RH: How much does EMERGE cost? And what do those funds pay for?

RC: The program costs approximately $2,500 per student per year. This covers staffing, summer out-of-state college tours for all our students, SAT preparation, curriculum development, college-persistence programming, and more. Our students receive an average of over $150,000 in grants and scholarships to go to college, so monetarily it’s a great return on investment.

RH: HISD changed superintendents a little while back, when Terry Grier stepped down and Richard Carranza took the helm. How has that affected the program?

RC: I was initially concerned about what a change in leadership might mean for EMERGE, but I couldn’t be more excited when it was announced that Richard Carranza would be our superintendent. Even when he was superintendent in San Francisco Unified, he was a huge supporter of EMERGE. In fact, he sent some individuals on his previous leadership team to Houston to learn more about the program. He has been an incredible supporter of the program and without his leadership we wouldn’t be able to sustain and expand the work.

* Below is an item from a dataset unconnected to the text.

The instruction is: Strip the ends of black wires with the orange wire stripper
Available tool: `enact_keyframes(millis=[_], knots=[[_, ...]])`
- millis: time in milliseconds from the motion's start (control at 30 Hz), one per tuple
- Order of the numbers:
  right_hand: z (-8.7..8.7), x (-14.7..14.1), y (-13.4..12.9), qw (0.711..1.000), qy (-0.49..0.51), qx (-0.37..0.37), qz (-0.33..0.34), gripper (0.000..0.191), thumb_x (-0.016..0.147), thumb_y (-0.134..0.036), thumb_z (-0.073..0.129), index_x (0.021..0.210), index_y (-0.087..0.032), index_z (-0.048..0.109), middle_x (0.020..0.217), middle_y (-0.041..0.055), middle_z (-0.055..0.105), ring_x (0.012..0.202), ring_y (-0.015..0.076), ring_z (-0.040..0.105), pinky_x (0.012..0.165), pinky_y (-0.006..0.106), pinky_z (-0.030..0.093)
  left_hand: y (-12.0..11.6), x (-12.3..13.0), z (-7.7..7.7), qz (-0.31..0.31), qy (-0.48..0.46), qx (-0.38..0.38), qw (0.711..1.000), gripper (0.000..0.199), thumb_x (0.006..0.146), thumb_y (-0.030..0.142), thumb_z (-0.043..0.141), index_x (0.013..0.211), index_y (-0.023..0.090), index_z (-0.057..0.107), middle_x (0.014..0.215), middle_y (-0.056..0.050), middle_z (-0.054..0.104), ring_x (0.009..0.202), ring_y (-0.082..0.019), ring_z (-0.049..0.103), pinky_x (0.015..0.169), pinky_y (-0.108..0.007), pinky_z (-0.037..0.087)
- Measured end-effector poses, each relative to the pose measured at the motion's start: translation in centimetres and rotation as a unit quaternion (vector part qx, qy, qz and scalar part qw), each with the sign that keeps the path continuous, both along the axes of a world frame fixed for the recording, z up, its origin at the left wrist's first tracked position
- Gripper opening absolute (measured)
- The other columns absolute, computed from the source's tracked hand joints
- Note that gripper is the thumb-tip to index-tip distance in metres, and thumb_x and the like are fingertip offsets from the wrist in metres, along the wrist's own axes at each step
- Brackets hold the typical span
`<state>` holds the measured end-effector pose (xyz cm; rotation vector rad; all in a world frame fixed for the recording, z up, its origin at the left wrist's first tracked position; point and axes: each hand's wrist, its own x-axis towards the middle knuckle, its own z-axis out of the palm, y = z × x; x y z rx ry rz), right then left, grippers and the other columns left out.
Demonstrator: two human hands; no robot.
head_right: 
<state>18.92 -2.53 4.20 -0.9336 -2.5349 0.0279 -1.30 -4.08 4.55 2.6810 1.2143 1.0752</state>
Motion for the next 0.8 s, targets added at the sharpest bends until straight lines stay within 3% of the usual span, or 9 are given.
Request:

RH: How do students get involved in EMERGE? Is there any kind of selection process? And what’s expected of them in order to remain in the program?

RC: There are thousands of additional students we would love to work with but can’t because of resource constraints. This means that we’ve had to develop a selection process. We recruit students at every high school campus, and students need to submit an application and be interviewed to be considered. To remain in the program, they need to be actively involved, continue to do well in school, and take advantage of the opportunities provided to them.

RH: EMERGE works with a number of immigrant students. The politics around immigration have been particularly heated of late. Has this had any effect on your work with EMERGE?

RC: This is a huge issue that impacts many of our students. I’d estimate as many as 20 percent of our students are DACA or undocumented. We’ve had to provide additional support to these students in many ways, including emotionally. We’ve even had to help students whose parents were deported find housing. Immigrant students also face challenges in terms of securing financial aid, but we’ve done extensive research on available funding and continue to help them navigate the process of qualifying for scholarships and grants.

RH: Are any districts elsewhere seeking to emulate EMERGE?

RC: EMERGE has partnered with and expanded the program to two other Houston-area school districts—Spring Branch ISD and Spring ISD. We’ve also helped several other large urban districts, including Orange County, start programs similar to EMERGE. It’s thrilling to see those programs flourish. We are regularly approached by other districts interested in scaling the program, but we’ve taken a cautious approach to ensure that any growth doesn’t come at the expense of quality. That said, EMERGE is planning for future expansion and we’re always happy to share information and advice.

RH: For other school systems seeking to launch a program like EMERGE, any tips?

RC: Do it. While the type of work that EMERGE does is perhaps atypical of what a school district’s responsibilities usually are, it brings so many benefits to students and the district. Every single school district has students that would benefit profoundly from the type of services and support EMERGE provides. I encourage any school district interested in the work EMERGE does to come to Houston to learn more. Again, we’re happy to share and collaborate.

RH: Last question: Any words of wisdom on lessons you’ve learned along the way?

RC: I didn’t envision how much of an impact EMERGE would have—not only on the students in the program, but on other students and the entire district. When you raise the expectations and sense of possibility with a group of students in such a profound way, you do the same for all other students and staff. In some ways, EMERGE is like a Trojan horse that infiltrated the district and is now helping us do better things for all students.

— Frederick Hess

Frederick Hess is director of education policy studies at AEI and an executive editor at Education Next.